BIRMINGHAM, Ala (Reuters) - A man who kidnapped, robbed and killed an eastern Alabama couple in 1986 was executed by lethal injection on Thursday.
William Glenn Boyd, 45, was pronounced dead at 6:23 p.m. local time at the Holman Correctional Facility in Atmore, Alabama, just hours after his last-minute request for a delay was denied.
Boyd was the second condemned inmate put to death in Alabama this year and the first under new Republican Governor Robert Bentley's watch.
Authorities said Boyd and another man broke into Fred and Evelyn Blackmon's home in Anniston, Alabama, on March 26, 1986. They demanded ransom for Evelyn Blackmon's daughter, whom Boyd had dated and claimed to have abducted.
After forcing Fred Blackmon to cash a $5,000 check, the men bound and gagged the couple and drove them into the woods, where they were beaten and shot to death.
Police later found Evelyn Blackmon's body in a metal drum that had been dumped into the Coosa River and Fred Blackmon's body in the trunk of his car, also submerged in the river.

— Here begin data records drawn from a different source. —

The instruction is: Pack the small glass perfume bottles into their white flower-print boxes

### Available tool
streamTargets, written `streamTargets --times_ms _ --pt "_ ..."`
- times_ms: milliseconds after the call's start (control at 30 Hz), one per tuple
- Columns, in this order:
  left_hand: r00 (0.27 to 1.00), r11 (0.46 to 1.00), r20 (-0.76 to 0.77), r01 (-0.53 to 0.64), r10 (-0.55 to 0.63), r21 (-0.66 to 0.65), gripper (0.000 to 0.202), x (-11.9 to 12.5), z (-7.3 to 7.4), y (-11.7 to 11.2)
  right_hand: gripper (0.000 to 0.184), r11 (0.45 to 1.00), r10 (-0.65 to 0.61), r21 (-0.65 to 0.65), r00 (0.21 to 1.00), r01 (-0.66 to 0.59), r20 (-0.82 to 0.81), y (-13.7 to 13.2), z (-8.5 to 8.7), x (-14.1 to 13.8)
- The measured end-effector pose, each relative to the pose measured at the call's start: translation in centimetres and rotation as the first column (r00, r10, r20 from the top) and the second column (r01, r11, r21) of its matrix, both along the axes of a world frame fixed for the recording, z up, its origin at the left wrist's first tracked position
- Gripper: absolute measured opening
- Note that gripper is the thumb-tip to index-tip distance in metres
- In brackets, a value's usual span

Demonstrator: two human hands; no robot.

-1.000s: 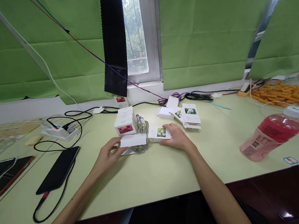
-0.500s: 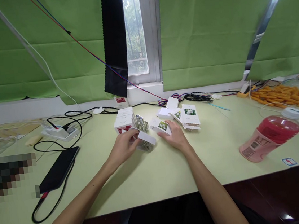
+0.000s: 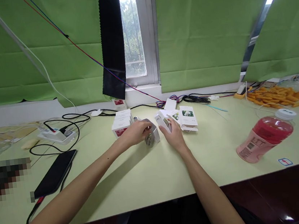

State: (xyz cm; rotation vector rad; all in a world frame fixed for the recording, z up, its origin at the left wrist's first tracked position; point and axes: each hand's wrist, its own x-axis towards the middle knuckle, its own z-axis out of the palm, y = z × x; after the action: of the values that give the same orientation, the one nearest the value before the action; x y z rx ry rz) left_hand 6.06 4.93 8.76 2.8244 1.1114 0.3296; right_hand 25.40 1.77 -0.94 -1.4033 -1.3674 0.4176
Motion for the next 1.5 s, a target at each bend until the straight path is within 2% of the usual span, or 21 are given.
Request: streamTargets --times_ms 133,367,500,700,967,1100,1200,1333,1433,1500 --pt "0.996 0.998 -0.085 0.015 -0.010 0.058 0.019 0.6 1.0 1.4 0.069 0.998 -0.030 -0.054 0.996 0.025 -0.080 -0.2 0.3 -0.4" --pt "0.989 0.993 -0.143 0.046 -0.030 0.110 0.016 1.4 2.5 2.5 0.067 0.998 0.013 -0.059 0.994 -0.020 -0.111 -0.3 0.4 -0.7" --pt "0.970 0.992 -0.236 0.077 -0.051 0.101 0.015 1.8 2.7 2.6 0.068 0.997 0.014 -0.067 0.992 -0.023 -0.125 -0.4 0.5 -0.8" --pt "0.937 0.996 -0.349 0.036 -0.005 0.082 0.013 2.3 2.1 2.8 0.068 0.997 0.018 -0.076 0.992 -0.027 -0.124 -0.3 0.5 -0.9" --pt "0.942 0.989 -0.337 0.045 0.006 0.144 0.014 2.5 1.6 4.4 0.071 0.996 0.015 -0.080 0.990 -0.026 -0.139 -0.2 0.4 -1.0" --pt "0.951 0.981 -0.307 0.038 0.022 0.189 0.017 2.9 2.7 4.6 0.071 0.999 -0.004 -0.041 0.986 -0.003 -0.165 -0.1 0.4 -1.1" --pt "0.978 0.969 -0.207 0.034 0.018 0.246 0.022 3.7 4.0 4.7 0.072 0.998 -0.011 0.057 0.985 0.022 -0.173 0.1 0.1 -1.0" --pt "0.988 0.958 -0.119 0.129 -0.101 0.255 0.021 4.3 5.4 5.5 0.071 0.990 0.023 0.138 1.000 -0.021 -0.015 0.6 -0.8 -0.9" --pt "0.996 0.971 -0.019 0.093 -0.092 0.221 0.023 3.4 5.7 6.4 0.075 0.987 0.045 0.151 0.997 -0.055 0.065 0.7 -1.5 -1.0" --pt "0.998 0.976 0.039 0.036 -0.046 0.215 0.027 1.8 5.6 6.8 0.070 0.986 0.018 0.164 0.991 -0.039 0.131 0.7 -1.8 -1.1"
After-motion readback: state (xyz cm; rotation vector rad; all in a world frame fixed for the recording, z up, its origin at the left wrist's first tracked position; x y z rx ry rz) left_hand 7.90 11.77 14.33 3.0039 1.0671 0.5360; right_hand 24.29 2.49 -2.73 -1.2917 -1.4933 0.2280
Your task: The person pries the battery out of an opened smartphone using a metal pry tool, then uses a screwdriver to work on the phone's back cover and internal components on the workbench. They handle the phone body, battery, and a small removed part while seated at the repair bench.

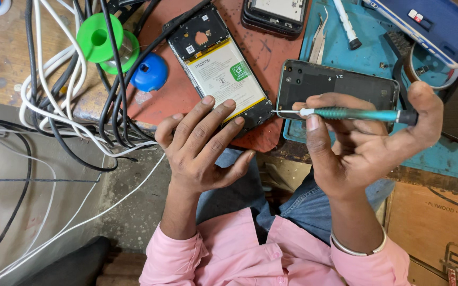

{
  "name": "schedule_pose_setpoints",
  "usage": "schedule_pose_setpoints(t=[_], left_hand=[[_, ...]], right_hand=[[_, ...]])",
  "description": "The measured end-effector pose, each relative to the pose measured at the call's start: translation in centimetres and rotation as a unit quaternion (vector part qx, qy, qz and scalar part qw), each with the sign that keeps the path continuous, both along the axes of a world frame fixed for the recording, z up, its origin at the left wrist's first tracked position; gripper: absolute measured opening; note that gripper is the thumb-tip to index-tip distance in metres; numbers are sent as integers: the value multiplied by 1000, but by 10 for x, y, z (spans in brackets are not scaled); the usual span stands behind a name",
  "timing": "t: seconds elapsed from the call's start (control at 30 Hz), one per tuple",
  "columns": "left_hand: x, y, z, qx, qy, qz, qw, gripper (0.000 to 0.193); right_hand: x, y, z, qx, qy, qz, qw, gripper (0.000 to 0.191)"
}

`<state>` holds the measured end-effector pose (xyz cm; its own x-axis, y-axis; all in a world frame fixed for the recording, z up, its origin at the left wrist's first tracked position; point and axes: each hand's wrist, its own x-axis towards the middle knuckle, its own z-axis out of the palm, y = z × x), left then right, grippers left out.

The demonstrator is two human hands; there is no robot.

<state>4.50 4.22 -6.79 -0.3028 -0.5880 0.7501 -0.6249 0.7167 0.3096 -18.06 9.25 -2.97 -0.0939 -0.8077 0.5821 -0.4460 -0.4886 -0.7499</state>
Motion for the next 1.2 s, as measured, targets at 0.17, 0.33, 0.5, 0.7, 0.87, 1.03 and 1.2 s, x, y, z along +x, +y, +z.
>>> schedule_pose_setpoints(t=[0.17, 0.33, 0.5, 0.7, 0.87, 1.03, 1.2], left_hand=[[0, -1, -1, -4, 3, -4, 1000, 40], [1, -1, -1, 0, 1, -4, 1000, 40], [2, 0, -1, 6, 1, -6, 1000, 40], [2, 0, -1, 6, 3, -6, 1000, 40], [3, 0, -1, 3, -3, -6, 1000, 40], [3, 2, 0, 7, 2, -7, 1000, 41], [3, 1, 0, 6, 5, -8, 1000, 42]], right_hand=[[0, -5, 1, -7, 24, 20, 999, 78], [1, -6, 0, -4, 12, 26, 1000, 78], [0, -6, 0, -7, 29, 32, 999, 77], [4, -8, 10, -7, 67, 23, 997, 76], [5, -14, 34, -30, 139, 54, 988, 70], [6, -25, 59, 25, 234, 58, 970, 68], [14, -37, 70, -14, 274, -1, 962, 69]])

The jury in Boyd's case recommended a sentence of life in prison without parole. But citing the heinous nature of the crime, the trial judge overrode the jury and ordered the death penalty.
The U.S. Supreme Court on Thursday rejected an appeal from Boyd's attorneys, who argued that the execution should be halted because the trial judge acted improperly.
Though judges in Alabama have the authority to override a jury's recommendation, Boyd's attorneys said the judge in this case did not give the jury's recommendation or the neglect and abuse in Boyd's childhood sufficient consideration.
Boyd's last meal consisted of chicken, french fries, applesauce, a tomato and an orange drink, according to Alabama Department of Corrections spokesman Brian Corbett.
Boyd also had a meatball sandwich, a Philly cheese steak sandwich, a V8 Splash drink and coffee from the vending machine, Corbett said.
Two pastors and one of Boyd's attorneys attended the execution on his behalf, Corbett said.
Asked if he had any last words, Boyd said "no."
Boyd was the 11th inmate executed in the United State so far this year. There were 46 executions in 2010.